## What the task requires
Among the records below, count the lines where "right" occurs, and report that total alone.

● ● ● ● ●

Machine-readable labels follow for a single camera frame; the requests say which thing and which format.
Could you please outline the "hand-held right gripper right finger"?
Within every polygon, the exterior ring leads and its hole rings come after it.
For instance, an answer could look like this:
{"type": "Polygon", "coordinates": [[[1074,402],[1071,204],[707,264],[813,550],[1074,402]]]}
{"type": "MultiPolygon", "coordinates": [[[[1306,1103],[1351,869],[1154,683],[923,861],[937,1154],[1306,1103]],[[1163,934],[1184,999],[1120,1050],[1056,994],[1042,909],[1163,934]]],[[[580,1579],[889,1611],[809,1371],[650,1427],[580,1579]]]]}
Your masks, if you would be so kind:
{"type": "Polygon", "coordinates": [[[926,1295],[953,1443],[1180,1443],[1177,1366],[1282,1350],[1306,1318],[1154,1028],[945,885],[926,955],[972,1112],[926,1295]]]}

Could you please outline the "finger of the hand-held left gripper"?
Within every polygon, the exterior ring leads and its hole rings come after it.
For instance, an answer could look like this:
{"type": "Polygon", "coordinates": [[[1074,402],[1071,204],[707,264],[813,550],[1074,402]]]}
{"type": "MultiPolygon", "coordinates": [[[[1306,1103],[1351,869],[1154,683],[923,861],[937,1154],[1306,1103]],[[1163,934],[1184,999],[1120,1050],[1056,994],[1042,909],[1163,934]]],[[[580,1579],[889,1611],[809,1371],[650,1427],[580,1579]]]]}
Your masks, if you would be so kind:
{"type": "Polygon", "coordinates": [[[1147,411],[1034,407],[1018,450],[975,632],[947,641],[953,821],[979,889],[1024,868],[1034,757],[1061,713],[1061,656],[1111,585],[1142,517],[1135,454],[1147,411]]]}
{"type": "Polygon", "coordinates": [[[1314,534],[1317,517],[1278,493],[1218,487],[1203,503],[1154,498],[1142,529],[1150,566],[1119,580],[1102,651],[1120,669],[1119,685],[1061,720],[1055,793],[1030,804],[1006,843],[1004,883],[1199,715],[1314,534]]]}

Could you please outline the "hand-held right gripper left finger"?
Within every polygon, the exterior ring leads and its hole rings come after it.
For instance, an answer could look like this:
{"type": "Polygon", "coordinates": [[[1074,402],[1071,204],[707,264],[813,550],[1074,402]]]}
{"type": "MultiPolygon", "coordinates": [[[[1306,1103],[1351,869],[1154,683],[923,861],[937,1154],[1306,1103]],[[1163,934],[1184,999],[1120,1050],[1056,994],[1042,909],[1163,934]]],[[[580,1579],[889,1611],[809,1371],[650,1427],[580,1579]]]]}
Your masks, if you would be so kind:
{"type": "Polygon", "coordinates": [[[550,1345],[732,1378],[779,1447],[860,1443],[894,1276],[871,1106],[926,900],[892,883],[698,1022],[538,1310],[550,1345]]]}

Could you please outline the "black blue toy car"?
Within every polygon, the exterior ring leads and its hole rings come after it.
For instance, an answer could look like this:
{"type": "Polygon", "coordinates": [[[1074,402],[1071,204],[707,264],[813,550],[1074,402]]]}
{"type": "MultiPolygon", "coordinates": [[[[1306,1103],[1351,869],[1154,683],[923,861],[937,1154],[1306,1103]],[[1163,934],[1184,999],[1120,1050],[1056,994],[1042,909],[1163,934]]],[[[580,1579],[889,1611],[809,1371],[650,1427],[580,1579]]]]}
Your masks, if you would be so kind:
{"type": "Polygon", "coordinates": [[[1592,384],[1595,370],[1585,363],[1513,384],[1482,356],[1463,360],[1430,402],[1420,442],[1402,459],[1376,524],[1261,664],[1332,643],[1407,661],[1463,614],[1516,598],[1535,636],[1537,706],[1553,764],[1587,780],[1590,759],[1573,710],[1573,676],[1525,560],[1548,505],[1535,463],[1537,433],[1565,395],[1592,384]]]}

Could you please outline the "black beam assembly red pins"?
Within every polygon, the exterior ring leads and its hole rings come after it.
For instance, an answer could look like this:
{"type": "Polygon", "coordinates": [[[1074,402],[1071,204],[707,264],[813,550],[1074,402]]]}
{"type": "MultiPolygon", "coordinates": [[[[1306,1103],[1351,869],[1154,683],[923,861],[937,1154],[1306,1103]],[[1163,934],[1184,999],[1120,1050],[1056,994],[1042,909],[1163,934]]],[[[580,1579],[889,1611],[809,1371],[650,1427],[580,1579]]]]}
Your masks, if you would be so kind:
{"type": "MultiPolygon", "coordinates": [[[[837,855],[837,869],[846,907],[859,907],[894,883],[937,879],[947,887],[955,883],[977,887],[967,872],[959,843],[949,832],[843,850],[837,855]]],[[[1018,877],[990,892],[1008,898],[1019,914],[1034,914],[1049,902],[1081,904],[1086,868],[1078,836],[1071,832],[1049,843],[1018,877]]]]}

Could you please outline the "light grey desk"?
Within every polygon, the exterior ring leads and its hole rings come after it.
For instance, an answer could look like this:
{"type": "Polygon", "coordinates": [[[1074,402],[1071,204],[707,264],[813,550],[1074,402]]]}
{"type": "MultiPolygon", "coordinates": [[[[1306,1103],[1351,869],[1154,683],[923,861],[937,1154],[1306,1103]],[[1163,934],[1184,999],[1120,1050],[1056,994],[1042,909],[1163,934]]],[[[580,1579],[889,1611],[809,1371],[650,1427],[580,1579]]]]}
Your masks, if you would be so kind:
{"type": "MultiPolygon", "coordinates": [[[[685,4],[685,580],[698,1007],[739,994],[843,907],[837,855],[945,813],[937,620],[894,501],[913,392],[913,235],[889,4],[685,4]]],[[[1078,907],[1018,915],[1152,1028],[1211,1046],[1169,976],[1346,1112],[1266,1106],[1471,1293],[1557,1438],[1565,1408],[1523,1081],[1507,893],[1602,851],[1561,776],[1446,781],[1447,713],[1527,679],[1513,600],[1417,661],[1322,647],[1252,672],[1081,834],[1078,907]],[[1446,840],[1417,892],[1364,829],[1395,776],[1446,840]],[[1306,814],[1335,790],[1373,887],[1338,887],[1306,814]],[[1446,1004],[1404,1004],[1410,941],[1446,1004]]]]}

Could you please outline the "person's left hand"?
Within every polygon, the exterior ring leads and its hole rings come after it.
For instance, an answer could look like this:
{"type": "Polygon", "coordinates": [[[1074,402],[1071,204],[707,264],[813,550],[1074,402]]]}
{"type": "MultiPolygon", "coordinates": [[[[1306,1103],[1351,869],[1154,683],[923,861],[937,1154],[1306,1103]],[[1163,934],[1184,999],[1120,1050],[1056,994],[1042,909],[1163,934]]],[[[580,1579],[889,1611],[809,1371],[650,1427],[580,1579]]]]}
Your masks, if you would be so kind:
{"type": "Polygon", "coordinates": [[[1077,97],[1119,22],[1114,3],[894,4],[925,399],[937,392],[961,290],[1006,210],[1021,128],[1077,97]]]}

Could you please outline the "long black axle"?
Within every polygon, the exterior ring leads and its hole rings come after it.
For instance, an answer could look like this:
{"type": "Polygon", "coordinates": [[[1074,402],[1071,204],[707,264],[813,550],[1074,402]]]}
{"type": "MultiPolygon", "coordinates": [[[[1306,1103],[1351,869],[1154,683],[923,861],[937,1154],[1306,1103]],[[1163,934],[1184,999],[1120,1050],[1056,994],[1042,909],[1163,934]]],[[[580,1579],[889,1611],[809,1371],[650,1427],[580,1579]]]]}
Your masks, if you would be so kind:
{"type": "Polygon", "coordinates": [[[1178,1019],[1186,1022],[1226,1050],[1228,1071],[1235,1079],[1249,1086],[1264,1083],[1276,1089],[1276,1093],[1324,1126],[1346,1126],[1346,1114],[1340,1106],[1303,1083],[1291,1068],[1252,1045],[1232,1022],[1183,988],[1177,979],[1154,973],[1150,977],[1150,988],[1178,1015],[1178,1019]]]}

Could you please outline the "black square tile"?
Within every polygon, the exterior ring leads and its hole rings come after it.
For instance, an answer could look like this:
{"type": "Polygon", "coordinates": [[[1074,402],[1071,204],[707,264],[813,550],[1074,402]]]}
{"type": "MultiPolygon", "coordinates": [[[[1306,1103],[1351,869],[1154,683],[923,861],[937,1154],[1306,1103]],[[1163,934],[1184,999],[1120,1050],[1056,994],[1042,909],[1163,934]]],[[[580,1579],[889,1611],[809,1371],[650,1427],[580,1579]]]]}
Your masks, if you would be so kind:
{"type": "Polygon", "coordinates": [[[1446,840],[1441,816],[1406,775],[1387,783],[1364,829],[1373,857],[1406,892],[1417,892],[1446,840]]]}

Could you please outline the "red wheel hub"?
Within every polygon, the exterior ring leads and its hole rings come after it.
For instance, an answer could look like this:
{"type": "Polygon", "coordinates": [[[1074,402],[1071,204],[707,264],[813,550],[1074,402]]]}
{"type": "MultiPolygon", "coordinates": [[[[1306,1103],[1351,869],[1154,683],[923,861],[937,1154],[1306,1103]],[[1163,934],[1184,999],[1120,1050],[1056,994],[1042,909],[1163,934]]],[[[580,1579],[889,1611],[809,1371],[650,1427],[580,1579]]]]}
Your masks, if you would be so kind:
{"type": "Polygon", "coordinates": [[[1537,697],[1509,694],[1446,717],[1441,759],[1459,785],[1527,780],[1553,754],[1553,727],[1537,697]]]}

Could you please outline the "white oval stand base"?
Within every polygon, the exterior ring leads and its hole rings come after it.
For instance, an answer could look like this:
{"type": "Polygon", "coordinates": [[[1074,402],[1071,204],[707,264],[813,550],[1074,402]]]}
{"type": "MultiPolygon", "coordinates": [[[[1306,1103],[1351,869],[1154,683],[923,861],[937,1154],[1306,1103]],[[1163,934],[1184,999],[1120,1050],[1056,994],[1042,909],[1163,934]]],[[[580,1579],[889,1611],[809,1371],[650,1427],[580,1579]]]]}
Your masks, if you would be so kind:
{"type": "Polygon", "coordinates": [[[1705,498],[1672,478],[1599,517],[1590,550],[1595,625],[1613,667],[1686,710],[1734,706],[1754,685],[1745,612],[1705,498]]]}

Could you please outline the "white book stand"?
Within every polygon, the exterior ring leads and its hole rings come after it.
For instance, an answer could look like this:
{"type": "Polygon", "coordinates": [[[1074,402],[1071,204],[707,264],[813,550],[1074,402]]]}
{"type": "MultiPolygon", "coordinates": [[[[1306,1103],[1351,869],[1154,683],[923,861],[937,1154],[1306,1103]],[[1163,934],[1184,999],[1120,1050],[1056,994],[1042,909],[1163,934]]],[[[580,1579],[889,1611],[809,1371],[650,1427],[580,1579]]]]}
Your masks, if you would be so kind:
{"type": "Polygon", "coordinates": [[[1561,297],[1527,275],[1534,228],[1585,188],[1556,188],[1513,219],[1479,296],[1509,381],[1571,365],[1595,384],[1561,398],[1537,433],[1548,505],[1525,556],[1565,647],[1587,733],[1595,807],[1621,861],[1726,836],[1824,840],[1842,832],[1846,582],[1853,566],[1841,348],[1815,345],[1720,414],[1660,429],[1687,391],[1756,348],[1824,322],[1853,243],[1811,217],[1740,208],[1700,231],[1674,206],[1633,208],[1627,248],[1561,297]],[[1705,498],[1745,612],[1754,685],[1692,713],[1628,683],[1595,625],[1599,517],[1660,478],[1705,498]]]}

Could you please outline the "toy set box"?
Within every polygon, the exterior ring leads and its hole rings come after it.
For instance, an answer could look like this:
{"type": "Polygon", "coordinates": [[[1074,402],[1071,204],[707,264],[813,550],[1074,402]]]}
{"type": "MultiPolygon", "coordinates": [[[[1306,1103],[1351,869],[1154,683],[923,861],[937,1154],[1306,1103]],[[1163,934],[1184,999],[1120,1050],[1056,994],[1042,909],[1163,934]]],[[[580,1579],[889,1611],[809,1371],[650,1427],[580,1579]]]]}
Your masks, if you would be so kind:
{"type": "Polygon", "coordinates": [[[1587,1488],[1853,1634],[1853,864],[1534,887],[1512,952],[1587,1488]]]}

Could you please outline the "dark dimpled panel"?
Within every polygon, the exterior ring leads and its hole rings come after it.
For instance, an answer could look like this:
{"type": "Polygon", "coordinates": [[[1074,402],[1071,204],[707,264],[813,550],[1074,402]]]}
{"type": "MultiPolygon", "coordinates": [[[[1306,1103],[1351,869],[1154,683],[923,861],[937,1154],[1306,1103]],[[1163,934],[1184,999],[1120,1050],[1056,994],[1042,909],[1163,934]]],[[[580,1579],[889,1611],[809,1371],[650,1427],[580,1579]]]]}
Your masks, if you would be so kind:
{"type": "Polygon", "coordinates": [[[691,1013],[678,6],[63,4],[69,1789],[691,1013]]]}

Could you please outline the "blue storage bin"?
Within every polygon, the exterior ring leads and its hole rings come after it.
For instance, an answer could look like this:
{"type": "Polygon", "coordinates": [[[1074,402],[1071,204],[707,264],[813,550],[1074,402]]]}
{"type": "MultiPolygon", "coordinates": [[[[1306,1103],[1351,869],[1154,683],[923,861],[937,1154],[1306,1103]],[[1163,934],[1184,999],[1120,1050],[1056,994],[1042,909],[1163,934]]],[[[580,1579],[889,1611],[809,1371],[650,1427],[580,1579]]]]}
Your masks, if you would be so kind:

● ● ● ● ●

## Answer to this task
2